Профессор Лернер оказался маленьким человечком с огромной копной седеющих волос и насмешливыми глазами. Он сидел в кресле, закинув ногу на ногу, и курил. Несколько раз он забывал стряхнуть пепел, и Милич видел, как серенький столбик падал на мятый пиджак социолога.
— Вы спрашиваете, лейтенант, могли бы у кого-нибудь быть мотивы для убийства Лины Каррадос? Сколько угодно. Например, у меня. Мои коллеги, без сомнения, расскажут вам, что Абрахам Лернер не в слишком большом восторге от идеи космического братания.
— И это будет соответствовать истине?
— О да, — тонко улыбнулся Лернер. — Разве могут уважаемые учёные мужи возводить напраслину на коллегу? Меня действительно пугает мысль о том, что человечество могло бы познакомиться с какой-нибудь иной моделью развития.
— Почему?
— Потому что цивилизация наша хрупка и ненадёжна. Ни одно уважающее себя страховое общество не возьмётся застраховать её хотя бы на полвека. Мы — странная и нелепая мутация. Разум, сознающий сам себя, — болезненный уродливый нарост на теле органической жизни. Знаете, что лежит в основе неустойчивости общества? Абсурдное противоречие между разумом, сознанием, сознающим себя, и бренным телом, терзаемым страстями, болезнями и обречённым на скорую смерть. Разум противится мысли о смерти и создаёт пирамиды и религию, философию и радиотелескопы, литературу и наследование состояний.
«О боже правый и милосердный! — подумал лейтенант Милич. — При таком начале он заговорит меня насмерть! И я умру, так и не построив себе пирамиду».

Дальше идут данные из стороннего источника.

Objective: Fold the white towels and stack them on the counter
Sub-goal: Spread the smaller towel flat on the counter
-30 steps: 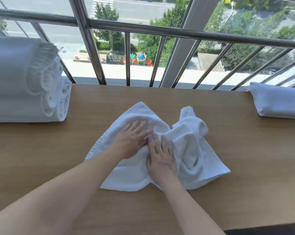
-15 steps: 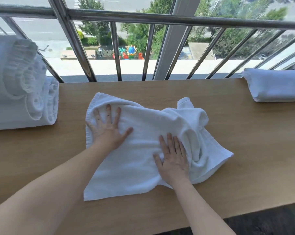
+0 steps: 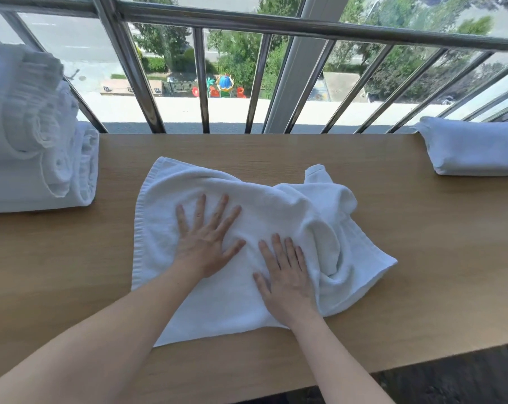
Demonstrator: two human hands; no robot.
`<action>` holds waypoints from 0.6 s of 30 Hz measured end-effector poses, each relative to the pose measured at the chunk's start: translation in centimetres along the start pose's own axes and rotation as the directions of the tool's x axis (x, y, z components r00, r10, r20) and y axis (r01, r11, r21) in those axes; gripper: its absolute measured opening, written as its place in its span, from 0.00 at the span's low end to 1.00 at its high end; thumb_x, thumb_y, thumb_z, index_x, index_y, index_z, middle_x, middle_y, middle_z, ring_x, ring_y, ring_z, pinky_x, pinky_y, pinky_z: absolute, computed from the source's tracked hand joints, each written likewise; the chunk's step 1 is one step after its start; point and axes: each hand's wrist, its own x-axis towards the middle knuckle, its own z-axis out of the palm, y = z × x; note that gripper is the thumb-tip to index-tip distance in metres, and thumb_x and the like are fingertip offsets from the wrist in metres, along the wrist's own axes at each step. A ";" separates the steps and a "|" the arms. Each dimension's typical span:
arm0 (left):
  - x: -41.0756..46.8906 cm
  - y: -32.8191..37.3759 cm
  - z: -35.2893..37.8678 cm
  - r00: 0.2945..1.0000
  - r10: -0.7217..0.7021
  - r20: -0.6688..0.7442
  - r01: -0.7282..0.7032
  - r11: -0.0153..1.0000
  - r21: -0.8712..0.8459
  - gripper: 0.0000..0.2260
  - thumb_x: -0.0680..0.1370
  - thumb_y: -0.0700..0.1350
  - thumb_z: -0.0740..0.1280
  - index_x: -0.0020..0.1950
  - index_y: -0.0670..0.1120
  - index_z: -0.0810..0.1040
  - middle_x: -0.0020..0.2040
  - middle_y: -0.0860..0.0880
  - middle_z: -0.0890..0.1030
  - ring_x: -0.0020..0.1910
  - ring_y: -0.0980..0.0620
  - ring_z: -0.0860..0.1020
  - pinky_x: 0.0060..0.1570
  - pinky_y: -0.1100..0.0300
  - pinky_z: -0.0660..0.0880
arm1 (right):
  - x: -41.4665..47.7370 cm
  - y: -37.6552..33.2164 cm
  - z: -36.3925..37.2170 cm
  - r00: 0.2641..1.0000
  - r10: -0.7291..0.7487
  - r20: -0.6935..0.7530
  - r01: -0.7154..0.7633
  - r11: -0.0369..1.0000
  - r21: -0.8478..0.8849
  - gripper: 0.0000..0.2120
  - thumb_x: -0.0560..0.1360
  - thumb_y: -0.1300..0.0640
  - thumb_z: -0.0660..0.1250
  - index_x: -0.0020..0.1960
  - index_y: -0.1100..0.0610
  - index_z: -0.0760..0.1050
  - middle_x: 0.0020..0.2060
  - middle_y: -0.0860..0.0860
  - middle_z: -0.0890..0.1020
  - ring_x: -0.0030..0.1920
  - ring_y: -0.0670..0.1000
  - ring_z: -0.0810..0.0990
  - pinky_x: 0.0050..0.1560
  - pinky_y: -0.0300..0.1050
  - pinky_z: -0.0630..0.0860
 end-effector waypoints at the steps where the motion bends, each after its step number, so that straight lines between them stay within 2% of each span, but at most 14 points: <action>1: -0.1 0.1 -0.1 1.000 -0.014 0.014 0.014 1.000 -0.005 0.33 0.76 0.72 0.38 0.78 0.64 0.34 0.80 0.59 0.32 0.78 0.42 0.31 0.68 0.29 0.29 | -0.3 0.1 -0.3 1.000 -0.020 -0.013 0.021 0.999 0.047 0.31 0.83 0.42 0.50 0.81 0.47 0.42 0.80 0.49 0.43 0.80 0.52 0.41 0.79 0.51 0.38; 4: -0.2 1.4 -0.6 0.998 -0.030 0.047 0.035 0.994 -0.107 0.33 0.76 0.67 0.42 0.80 0.60 0.38 0.80 0.57 0.33 0.77 0.44 0.29 0.67 0.33 0.26 | -1.1 0.5 -2.0 0.983 0.034 -0.179 -0.007 0.988 0.153 0.26 0.82 0.46 0.54 0.77 0.55 0.64 0.75 0.55 0.67 0.75 0.55 0.62 0.76 0.54 0.60; 6: -0.3 3.1 -1.1 0.999 0.037 0.032 -0.030 0.980 -0.198 0.32 0.78 0.63 0.46 0.81 0.57 0.47 0.82 0.54 0.39 0.79 0.47 0.33 0.71 0.40 0.29 | -1.4 1.5 -3.4 0.954 0.101 -0.281 -0.061 0.987 0.150 0.24 0.81 0.46 0.52 0.71 0.57 0.70 0.68 0.55 0.74 0.69 0.56 0.70 0.69 0.56 0.69; 8: -0.5 5.1 -1.4 0.989 0.145 -0.014 -0.144 0.962 -0.234 0.29 0.80 0.62 0.48 0.81 0.57 0.52 0.82 0.53 0.43 0.80 0.49 0.37 0.75 0.45 0.33 | -1.3 2.9 -4.7 0.918 0.174 -0.356 -0.125 0.980 0.156 0.22 0.81 0.47 0.52 0.68 0.57 0.72 0.63 0.53 0.76 0.61 0.55 0.72 0.62 0.54 0.71; 10: -0.6 7.4 -1.5 0.975 0.222 -0.016 -0.219 0.941 -0.259 0.28 0.81 0.63 0.48 0.81 0.58 0.52 0.82 0.54 0.42 0.80 0.49 0.38 0.76 0.45 0.35 | -0.9 4.7 -5.7 0.886 0.252 -0.388 -0.183 0.961 0.206 0.20 0.80 0.50 0.52 0.66 0.56 0.73 0.59 0.54 0.76 0.57 0.56 0.72 0.57 0.54 0.70; 12: -0.6 9.9 -1.2 0.968 0.252 -0.001 -0.243 0.930 -0.275 0.29 0.81 0.64 0.48 0.81 0.59 0.50 0.82 0.53 0.41 0.80 0.49 0.38 0.76 0.44 0.37 | -0.3 7.0 -6.1 0.881 0.302 -0.365 -0.221 0.944 0.246 0.18 0.78 0.58 0.57 0.65 0.58 0.73 0.58 0.56 0.75 0.55 0.58 0.72 0.57 0.53 0.69; 15: -0.2 13.0 -0.6 0.977 0.210 0.030 -0.194 0.943 -0.271 0.31 0.79 0.67 0.42 0.81 0.58 0.46 0.82 0.53 0.38 0.80 0.50 0.37 0.77 0.42 0.39 | 0.8 10.8 -6.1 0.902 0.347 -0.256 -0.264 0.914 0.309 0.19 0.75 0.68 0.59 0.65 0.61 0.72 0.59 0.57 0.72 0.56 0.61 0.73 0.58 0.48 0.68; 18: 0.2 15.1 0.4 0.993 0.082 0.081 -0.064 0.975 -0.211 0.32 0.78 0.67 0.40 0.81 0.59 0.40 0.81 0.55 0.34 0.80 0.50 0.34 0.75 0.40 0.34 | 1.5 13.6 -5.5 0.945 0.276 -0.174 -0.213 0.925 0.315 0.17 0.80 0.64 0.57 0.68 0.62 0.69 0.65 0.56 0.71 0.64 0.59 0.71 0.63 0.42 0.63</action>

— И вот нашему неустойчивому, жалкому в своих противоречиях обществу говорят: а вот смотрите, как живут другие. В гармонии и спокойствии. Забыв, что такое смерть и одиночество. А ведь именно это основные черты мира, который видела Лина Каррадос. И вы думаете, это видение вдохновит человечество? — Профессор Лернер торжествующе и насмешливо посмотрел на лейтенанта.
Лейтенант почувствовал, что как представитель человечества должен попытаться защитить его.
— Конечно. Если, как вы говорите, какая-то другая цивилизация может жить в мире и согласии, достигнув бессмертия и избавившись от одиночества, разве эта мысль не придаст нам оптимизма?
— Нет, мистер Милич, — радостно вскрикнул профессор Лернер, — не придаст! И знаете, почему? По принципу масштаба зависти.